[Task to complete]
The answer must consist of every line below containing "single".

Source records
%%
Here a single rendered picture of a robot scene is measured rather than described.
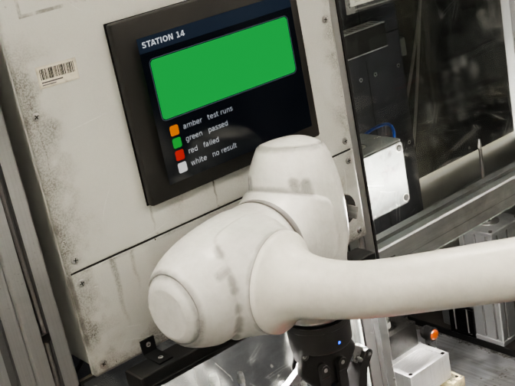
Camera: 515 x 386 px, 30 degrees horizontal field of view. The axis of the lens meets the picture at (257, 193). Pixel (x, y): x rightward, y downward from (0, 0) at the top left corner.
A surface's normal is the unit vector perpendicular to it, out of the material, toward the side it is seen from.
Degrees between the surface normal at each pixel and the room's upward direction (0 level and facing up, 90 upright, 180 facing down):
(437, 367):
%%
%%
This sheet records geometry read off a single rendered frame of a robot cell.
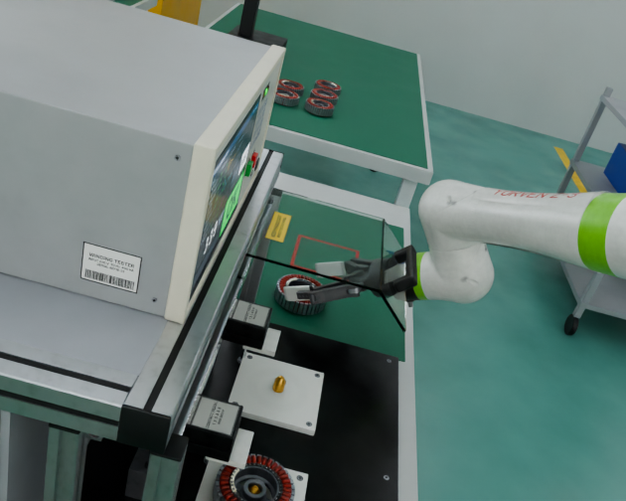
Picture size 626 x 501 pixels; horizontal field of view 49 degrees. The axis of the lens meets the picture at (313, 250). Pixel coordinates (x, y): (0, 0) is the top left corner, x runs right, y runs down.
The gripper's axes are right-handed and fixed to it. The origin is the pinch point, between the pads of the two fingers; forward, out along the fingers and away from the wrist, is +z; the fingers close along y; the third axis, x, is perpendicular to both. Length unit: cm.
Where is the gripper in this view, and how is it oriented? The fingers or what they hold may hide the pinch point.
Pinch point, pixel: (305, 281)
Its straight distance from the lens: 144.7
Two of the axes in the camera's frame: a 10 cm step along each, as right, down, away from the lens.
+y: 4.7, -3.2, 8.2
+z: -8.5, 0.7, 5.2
%%
%%
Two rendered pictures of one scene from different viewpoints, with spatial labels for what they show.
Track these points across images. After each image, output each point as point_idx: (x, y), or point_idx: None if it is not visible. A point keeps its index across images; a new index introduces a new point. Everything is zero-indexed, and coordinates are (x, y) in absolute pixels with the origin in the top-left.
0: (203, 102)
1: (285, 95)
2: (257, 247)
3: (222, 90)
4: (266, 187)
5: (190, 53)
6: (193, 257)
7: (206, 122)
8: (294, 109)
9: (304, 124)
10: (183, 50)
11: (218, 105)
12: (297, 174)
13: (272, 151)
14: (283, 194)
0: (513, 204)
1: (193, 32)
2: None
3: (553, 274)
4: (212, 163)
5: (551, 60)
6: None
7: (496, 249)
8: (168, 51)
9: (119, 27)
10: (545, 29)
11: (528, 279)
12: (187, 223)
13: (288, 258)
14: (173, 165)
%%
[Your solution]
Here a single rendered picture of a robot scene is measured rather than described.
This sheet records geometry read off a single rendered frame of a robot cell.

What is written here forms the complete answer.